Cohen’s South Loop shop is packed with typical pawnshop miscellany: stereo equipment, televisions, musical instruments and a huge gallery of blingtastic jewelry. The inventory is a veritable trail of tears—largely comprising items that people have either outright sold to the shop or offered as collateral on a loan they never paid back.
Cohen says the exceptional commercial surge he has experienced over the past three months (“Our loans are up 30 to 50 percent and our buys have tripled”) is a confluence of two factors: (1) masses of financially distressed first-time pawners, and (2) a new breed of bargain hunter—the kind of person who, pre–credit crunch, wouldn’t have even considered browsing the merch at a pawnshop.
Most interesting, Cohen says, is the influx of new customers from affluent ’burbs like Highland Park looking for quick cash or, say, a cheap digital camera. As his formerly flush clientele parts with pricey nonessentials, Cohen has netted some inventory firsts, including a kayak and two Segways. “They come in—and it’s pretty obvious some of them have never been in a pawnshop before—and they just sell off their stuff right off the bat,” Cohen says. “They’re too ashamed to say they need a loan.”

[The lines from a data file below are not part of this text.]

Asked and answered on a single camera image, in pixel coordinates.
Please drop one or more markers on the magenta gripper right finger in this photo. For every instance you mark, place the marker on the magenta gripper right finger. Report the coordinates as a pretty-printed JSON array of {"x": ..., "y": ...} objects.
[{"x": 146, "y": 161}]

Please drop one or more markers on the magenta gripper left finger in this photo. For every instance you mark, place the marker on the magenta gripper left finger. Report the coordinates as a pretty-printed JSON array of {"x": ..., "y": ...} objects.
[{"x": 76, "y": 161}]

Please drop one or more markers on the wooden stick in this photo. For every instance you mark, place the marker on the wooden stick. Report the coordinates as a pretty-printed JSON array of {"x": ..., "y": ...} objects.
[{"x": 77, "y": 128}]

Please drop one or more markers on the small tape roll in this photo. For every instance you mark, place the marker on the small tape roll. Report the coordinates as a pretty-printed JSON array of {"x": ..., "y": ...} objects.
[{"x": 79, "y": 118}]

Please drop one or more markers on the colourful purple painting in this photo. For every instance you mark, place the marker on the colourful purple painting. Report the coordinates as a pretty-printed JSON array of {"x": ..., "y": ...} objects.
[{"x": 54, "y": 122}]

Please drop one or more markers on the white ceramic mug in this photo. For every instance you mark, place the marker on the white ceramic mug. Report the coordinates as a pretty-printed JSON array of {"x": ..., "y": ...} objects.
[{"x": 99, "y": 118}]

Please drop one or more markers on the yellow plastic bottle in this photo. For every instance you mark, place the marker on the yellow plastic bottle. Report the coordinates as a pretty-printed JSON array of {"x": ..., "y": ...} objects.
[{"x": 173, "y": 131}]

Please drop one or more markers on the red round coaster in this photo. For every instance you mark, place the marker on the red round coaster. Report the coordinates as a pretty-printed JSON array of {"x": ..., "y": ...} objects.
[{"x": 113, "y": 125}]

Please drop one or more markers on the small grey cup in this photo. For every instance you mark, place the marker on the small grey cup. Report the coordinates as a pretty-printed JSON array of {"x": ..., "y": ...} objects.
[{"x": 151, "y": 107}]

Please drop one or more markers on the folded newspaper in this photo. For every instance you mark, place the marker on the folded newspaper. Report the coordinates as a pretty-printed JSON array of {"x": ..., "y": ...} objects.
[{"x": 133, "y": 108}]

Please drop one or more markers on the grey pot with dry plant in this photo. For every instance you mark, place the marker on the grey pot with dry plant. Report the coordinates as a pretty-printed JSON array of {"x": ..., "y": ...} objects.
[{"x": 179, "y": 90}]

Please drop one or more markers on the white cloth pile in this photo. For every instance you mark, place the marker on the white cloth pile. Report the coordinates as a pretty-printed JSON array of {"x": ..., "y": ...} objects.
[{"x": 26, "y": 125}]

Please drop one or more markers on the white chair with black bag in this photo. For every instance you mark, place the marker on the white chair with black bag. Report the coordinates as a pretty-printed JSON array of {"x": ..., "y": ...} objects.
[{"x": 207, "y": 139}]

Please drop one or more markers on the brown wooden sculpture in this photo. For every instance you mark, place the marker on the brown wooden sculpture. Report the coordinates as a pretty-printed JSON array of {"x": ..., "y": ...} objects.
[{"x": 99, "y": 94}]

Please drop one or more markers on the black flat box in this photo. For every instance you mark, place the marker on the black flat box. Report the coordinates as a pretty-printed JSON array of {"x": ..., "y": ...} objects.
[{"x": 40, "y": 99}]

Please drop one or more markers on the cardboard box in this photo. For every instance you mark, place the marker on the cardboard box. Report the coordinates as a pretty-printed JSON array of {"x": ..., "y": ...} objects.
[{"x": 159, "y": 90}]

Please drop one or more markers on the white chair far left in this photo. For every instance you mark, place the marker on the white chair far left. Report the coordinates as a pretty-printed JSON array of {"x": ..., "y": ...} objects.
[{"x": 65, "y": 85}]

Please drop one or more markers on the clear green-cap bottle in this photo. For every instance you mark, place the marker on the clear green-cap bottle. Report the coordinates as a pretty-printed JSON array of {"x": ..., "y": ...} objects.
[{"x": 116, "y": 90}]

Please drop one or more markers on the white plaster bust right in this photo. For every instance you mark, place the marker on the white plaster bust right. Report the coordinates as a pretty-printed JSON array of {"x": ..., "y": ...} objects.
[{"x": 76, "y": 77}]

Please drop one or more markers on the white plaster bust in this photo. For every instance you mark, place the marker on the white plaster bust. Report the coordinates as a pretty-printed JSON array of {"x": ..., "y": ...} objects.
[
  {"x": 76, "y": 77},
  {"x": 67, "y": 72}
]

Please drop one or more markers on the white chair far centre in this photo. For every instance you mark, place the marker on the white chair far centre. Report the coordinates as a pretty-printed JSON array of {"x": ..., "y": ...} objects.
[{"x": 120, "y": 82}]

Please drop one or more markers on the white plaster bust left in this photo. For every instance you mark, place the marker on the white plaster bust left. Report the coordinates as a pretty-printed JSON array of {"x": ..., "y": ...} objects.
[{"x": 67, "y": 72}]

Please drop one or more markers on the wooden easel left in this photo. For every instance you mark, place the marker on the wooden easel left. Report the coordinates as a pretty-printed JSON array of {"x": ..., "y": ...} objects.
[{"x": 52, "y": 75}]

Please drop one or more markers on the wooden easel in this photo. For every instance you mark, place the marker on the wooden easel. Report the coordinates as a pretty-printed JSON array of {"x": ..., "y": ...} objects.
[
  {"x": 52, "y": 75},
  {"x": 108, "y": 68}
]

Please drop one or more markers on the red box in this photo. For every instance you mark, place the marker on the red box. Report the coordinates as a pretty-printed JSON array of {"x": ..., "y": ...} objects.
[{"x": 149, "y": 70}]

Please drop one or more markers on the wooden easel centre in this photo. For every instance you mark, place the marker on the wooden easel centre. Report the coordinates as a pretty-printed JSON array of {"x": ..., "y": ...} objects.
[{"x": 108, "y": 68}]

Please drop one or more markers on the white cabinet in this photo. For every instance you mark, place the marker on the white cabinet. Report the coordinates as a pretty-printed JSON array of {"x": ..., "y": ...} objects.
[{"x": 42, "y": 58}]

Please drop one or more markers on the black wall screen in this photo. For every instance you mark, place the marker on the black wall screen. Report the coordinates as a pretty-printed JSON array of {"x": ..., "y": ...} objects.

Cohen and McGivern have been in their respective fields long enough to know that the current slump (and, in turn, their own prosperity) won’t last forever. “I give it six to eight months,” McGivern says. “By then, the people who are going to collapse will have already collapsed, and banks won’t be giving new loans for people to default on. My business won’t just slow, it’ll come to a screeching halt.” But as the business of countercyclical industries begins to decline, it’ll be a sure sign that things are looking up for the rest of us.